[TASK GOAL] Reproduce word for word the line holding "(186, 121): -0.17, 0.53" and all lines after it in the data, through the end, leaving out pictures.

::::::::::

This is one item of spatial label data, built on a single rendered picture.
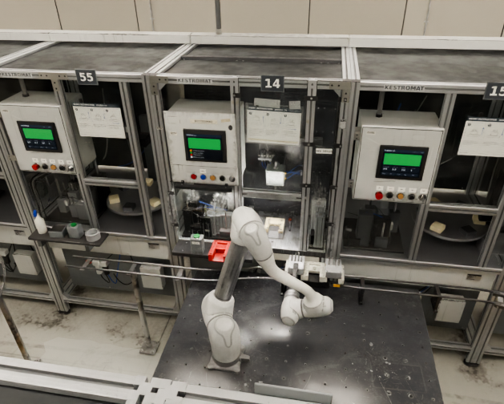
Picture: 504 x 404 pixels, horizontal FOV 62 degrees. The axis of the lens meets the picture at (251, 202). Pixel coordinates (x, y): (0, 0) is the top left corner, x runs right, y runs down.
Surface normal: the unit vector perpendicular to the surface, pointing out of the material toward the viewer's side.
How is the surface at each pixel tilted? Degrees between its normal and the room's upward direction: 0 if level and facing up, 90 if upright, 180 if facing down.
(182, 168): 90
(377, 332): 0
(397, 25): 90
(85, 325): 0
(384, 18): 90
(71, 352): 0
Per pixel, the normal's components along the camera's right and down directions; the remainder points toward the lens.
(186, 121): -0.17, 0.53
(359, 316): -0.02, -0.84
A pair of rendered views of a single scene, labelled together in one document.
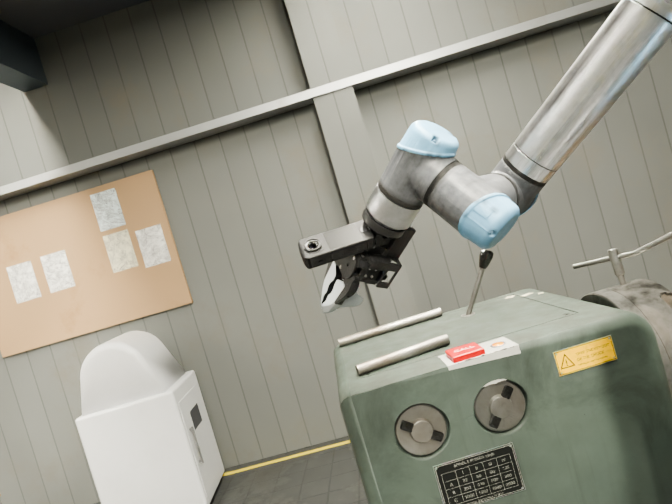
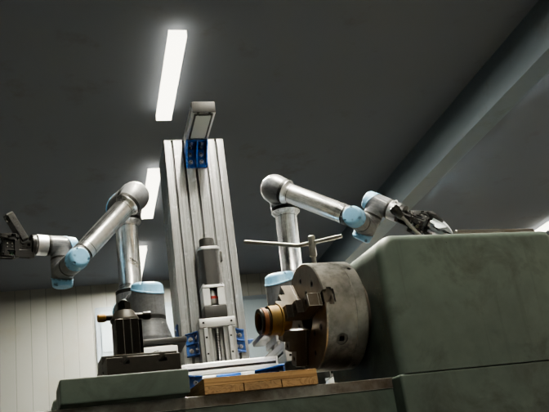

::::::::::

[YOUR RESPONSE]
(186, 121): -0.17, 0.53
(359, 316): -0.02, -0.84
A pair of rendered views of a single scene, labelled together in one document.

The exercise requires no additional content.